▶ _Exercise description_
Say how many lines of the material below contain the word "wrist", with no other words.

··· Supplied material

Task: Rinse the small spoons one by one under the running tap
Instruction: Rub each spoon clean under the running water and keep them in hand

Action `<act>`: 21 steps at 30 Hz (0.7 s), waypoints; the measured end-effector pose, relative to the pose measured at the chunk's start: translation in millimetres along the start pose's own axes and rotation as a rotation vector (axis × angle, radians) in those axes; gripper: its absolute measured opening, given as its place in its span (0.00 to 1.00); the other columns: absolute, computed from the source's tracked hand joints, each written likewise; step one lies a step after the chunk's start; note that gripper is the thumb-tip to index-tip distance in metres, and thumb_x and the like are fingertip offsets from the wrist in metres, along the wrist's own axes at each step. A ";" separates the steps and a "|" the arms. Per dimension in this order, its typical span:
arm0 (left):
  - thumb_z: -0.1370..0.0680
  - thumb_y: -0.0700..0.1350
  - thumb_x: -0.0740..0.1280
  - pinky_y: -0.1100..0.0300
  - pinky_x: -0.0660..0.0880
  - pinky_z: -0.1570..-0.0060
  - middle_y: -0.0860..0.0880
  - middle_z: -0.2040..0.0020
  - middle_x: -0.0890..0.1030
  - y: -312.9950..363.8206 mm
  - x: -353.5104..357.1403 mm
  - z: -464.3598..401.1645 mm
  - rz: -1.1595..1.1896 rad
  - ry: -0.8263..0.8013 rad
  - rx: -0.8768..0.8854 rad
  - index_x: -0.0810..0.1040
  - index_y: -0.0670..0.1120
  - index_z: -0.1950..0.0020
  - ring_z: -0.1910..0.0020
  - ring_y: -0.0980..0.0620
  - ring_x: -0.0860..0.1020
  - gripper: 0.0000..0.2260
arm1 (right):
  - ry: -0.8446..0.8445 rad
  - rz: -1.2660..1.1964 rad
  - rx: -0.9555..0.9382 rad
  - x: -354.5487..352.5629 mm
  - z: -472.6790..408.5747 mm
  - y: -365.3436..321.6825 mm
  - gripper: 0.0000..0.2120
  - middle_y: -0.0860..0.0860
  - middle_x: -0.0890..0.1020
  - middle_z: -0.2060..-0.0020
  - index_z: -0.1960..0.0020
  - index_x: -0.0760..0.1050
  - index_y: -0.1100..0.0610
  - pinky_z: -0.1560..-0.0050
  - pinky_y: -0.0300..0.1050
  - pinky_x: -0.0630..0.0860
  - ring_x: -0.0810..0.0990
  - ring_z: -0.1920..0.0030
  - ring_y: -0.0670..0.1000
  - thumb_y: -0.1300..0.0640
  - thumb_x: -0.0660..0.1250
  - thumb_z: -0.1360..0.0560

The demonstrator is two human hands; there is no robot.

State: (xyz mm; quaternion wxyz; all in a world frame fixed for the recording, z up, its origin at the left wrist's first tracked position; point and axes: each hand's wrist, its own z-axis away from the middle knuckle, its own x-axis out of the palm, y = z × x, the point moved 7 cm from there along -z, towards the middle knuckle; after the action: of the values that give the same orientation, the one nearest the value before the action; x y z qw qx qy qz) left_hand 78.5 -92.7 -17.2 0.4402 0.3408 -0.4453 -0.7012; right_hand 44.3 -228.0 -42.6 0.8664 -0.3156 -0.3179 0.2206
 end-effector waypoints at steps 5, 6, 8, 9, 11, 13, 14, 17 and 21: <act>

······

▶ _Solution to the exercise_
2